SD Banerjee and BP Toole
Department of Anatomy and Cellular Biology, Tufts University School of Medicine, Boston, Massachusetts 02111.

Previous studies from several laboratories have provided evidence that interaction of hyaluronan (HA) with the surface of endothelial cells may be involved in endothelial cell behavior. We have recently characterized a mAb, mAb IVd4, that recognizes and neutralizes HA- binding protein (HABP) from a wide variety of cell types from several different species (Banerjee, S. D., and B. P. Toole. 1991. Dev. Biol. 146:186-197).

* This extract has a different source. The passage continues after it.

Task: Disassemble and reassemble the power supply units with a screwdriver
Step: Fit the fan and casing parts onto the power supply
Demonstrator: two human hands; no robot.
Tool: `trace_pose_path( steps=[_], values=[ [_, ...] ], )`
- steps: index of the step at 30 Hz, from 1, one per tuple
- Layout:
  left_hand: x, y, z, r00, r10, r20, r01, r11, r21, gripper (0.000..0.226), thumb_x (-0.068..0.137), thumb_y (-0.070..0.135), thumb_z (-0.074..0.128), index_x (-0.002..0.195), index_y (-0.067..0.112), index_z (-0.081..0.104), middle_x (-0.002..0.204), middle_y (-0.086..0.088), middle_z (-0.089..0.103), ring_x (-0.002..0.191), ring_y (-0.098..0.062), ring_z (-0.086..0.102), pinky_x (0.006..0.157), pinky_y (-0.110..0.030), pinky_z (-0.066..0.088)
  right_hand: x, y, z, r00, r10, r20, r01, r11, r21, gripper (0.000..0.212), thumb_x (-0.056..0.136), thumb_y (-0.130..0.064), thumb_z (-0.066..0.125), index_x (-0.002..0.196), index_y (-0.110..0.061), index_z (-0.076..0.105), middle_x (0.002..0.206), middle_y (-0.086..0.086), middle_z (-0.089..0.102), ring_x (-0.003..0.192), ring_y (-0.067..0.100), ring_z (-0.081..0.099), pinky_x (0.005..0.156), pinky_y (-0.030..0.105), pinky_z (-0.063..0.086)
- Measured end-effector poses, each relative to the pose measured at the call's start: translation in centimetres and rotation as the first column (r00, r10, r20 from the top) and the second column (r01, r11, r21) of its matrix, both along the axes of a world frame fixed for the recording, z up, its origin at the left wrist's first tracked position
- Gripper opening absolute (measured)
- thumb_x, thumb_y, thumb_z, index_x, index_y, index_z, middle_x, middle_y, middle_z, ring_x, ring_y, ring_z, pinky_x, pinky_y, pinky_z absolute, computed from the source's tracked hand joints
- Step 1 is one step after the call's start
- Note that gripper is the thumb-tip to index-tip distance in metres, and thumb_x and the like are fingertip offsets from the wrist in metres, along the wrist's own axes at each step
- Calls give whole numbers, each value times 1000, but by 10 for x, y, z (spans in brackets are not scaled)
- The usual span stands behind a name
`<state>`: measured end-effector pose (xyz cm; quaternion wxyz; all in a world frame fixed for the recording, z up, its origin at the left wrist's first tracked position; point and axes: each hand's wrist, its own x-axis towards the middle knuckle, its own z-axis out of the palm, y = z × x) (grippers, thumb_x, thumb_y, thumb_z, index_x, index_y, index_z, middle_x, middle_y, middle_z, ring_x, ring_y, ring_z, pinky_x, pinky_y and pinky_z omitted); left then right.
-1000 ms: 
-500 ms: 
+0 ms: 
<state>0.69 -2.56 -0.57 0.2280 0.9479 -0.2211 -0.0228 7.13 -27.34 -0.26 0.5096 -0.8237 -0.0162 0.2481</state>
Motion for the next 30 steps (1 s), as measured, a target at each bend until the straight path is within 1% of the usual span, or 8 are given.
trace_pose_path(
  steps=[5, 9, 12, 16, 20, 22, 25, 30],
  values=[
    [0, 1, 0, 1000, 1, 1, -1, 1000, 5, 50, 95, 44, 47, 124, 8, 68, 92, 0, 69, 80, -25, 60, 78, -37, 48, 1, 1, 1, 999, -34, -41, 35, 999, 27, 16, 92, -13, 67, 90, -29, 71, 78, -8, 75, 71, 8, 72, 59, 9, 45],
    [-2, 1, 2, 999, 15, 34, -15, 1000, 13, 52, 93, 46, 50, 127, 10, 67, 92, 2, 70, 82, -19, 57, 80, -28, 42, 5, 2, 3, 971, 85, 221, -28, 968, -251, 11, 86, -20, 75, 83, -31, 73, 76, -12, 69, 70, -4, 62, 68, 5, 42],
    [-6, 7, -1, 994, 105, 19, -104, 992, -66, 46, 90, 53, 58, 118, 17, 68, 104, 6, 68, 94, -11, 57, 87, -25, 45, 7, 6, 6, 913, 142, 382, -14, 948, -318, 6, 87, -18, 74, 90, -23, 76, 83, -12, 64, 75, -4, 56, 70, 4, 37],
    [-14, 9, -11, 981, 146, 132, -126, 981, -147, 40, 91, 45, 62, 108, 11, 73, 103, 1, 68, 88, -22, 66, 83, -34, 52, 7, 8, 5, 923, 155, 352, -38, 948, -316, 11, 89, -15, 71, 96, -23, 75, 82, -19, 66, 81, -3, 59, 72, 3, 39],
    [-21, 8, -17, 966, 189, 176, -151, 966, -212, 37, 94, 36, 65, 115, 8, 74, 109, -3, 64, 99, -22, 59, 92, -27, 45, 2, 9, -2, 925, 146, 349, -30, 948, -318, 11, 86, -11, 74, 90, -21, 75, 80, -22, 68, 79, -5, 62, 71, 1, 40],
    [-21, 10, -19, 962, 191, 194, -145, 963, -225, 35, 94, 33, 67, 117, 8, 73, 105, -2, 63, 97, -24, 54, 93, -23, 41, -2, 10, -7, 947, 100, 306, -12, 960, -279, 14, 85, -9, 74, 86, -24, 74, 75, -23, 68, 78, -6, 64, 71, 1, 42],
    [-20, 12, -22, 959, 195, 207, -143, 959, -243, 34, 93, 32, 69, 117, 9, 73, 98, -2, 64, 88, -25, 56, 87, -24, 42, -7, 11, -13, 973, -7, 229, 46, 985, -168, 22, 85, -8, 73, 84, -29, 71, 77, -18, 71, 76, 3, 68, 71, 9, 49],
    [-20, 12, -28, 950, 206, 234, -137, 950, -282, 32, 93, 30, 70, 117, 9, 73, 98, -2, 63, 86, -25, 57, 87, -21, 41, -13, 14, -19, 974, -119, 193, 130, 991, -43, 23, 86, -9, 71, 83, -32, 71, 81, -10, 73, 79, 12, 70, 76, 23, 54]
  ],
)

In this study we have found that mAb IVd4 inhibits migration of endothelial cells from a confluent monolayer after "wounding" of the monolayer. HA hexasaccharide, a fragment of HA with the same disaccharide composition as polymeric HA, also inhibits migration. In addition, both reagents inhibit morphogenesis of capillary-like tubules formed in gels consisting of type I collagen and basement membrane components. Immunocytology revealed that the antigen recognized by mAb IVd4 becomes localized to the cell membrane of migrating cells, including many of their lamellipodia. Treatment with high concentrations of HA hexamer causes loss of immunoreactivity from these structures. We conclude that HABP recognized by mAb IVd4 is involved in endothelial cell migration and tubule formation.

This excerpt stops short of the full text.